ORD's adoption of risk assessment as a unifying framework for evaluating problems and setting priorities holds promise for producing a more consistent, rational, relevant, and defensible research program. However, if risk assessment is to be the cornerstone of ORD's program, an ongoing research program should be undertaken to continuously refine, improve, and evaluate the risk assessment methodology and to identify situations where it should be supplemented with other approaches.
In order to devote limited resources to the most important problems, ORD should continue to refine its priority setting process so that it can clearly explain its choice of short- and long-term focus areas. A system for identifying potentially important emerging issues should also be developed and implemented.
This committee's final report will attempt to identify and prioritize critical research issues and will discuss the roles to be played by ORD and others in addressing them.
REFERENCES
EPA. 1994. Research, Development, and Technical Services at EPA: A New Beginning. EPA/600/R-94/122.
EPA. 1995. Strategic Plan for the Office of Research and Development. November 1995, External Review Draft. EPA/600/R-95/162.
EPA/SAB. 1990. Reducing Risk: Setting Priorities and Strategies for Environmental Protection. EPA-SAB-EC-90-021.
EPA/SAB. 1992. Safeguarding the Future: Credible Science, Credible Decisions. EPA-SAB-EC-92-005.
EPA/SAB. 1995. Beyond the Horizon: Using Foresight to Protect the Environmental Future. EPA-SAB-EC-95-007.

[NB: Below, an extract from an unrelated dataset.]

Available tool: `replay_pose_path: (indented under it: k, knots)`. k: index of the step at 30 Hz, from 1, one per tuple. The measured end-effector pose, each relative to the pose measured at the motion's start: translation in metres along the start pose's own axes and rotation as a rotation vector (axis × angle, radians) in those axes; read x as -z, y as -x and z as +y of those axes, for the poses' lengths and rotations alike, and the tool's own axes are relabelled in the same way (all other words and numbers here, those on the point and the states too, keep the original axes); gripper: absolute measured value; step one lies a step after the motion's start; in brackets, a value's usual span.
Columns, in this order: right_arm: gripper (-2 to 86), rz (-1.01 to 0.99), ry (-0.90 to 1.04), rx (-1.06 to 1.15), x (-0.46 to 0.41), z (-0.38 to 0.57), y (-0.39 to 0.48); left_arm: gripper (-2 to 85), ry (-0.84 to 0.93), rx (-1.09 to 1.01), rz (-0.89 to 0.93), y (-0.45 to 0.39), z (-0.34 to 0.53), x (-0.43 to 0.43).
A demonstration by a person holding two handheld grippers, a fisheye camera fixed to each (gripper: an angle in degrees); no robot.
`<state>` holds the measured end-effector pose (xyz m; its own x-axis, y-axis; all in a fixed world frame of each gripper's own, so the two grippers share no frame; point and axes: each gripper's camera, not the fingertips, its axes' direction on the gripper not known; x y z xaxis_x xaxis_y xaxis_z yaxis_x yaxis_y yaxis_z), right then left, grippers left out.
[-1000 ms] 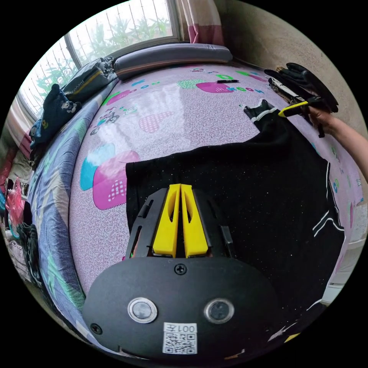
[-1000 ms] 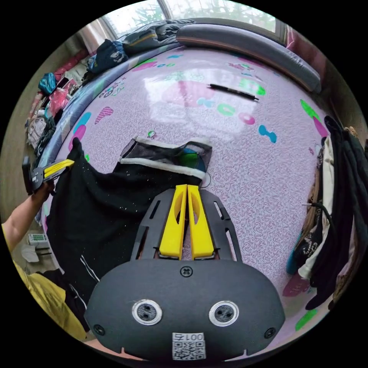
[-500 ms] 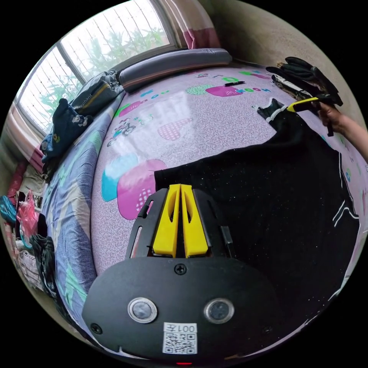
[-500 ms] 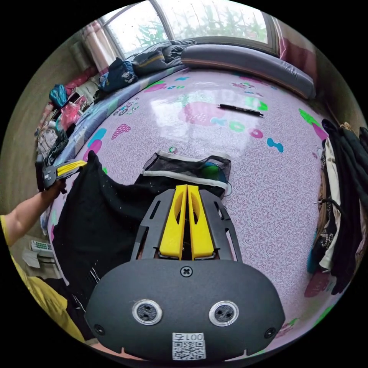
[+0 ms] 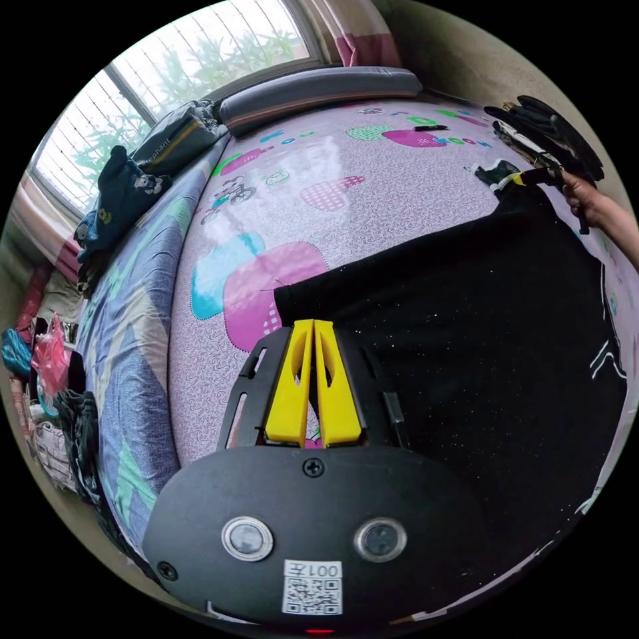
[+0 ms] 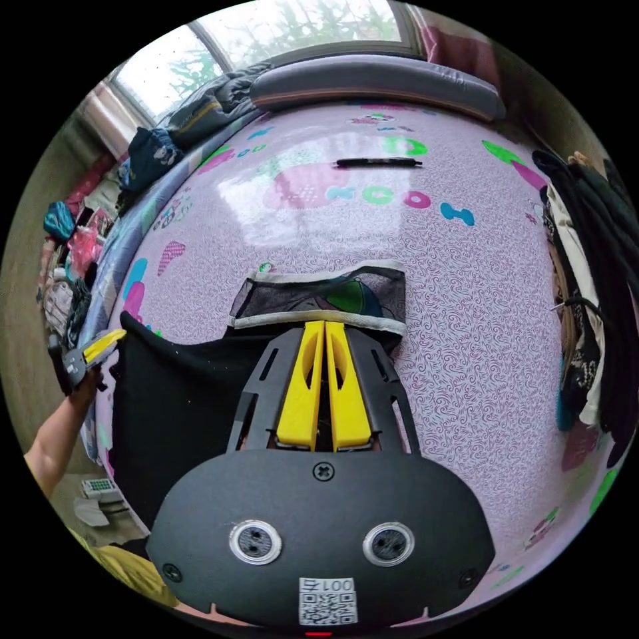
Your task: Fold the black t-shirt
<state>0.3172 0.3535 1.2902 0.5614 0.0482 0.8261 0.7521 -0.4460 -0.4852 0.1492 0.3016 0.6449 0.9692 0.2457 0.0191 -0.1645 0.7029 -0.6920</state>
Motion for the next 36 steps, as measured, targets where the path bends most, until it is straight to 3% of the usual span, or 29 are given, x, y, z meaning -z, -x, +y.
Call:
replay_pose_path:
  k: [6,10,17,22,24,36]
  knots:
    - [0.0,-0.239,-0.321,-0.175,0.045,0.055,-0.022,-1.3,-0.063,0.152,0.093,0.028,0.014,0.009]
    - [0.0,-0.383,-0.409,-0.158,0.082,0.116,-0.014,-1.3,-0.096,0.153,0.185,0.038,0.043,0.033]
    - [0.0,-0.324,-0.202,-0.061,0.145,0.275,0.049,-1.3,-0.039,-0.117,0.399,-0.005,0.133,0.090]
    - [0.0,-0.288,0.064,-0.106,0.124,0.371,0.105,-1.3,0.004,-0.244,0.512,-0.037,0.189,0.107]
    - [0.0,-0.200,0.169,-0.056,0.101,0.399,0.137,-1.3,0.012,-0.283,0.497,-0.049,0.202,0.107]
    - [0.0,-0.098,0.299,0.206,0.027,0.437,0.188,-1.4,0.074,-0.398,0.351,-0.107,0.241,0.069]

MITRE. 1994. Assessment of Scientific and Technical Laboratories and Facilities of the U.S. Environmental Protection Agency. McLean, Virginia. MTR 94W0000082V1.
NAPA. 1995. Setting Priorities, Getting Results: A New Direction for EPA. National Academy of Public Administration. Washington, D.C.
NRC. 1993. Research to Protect, Restore, and Manage the Environment. National Academy Press. Washington, D.C.
NRC. 1995a. Interim Report of the Committee on Research and Peer Review in EPA. National Academy Press. Washington, D.C.
NRC. 1995b. Review of EPA's Environmental Monitoring and Assessment Program: An Overall Evaluation. National Academy Press. Washington, D.C.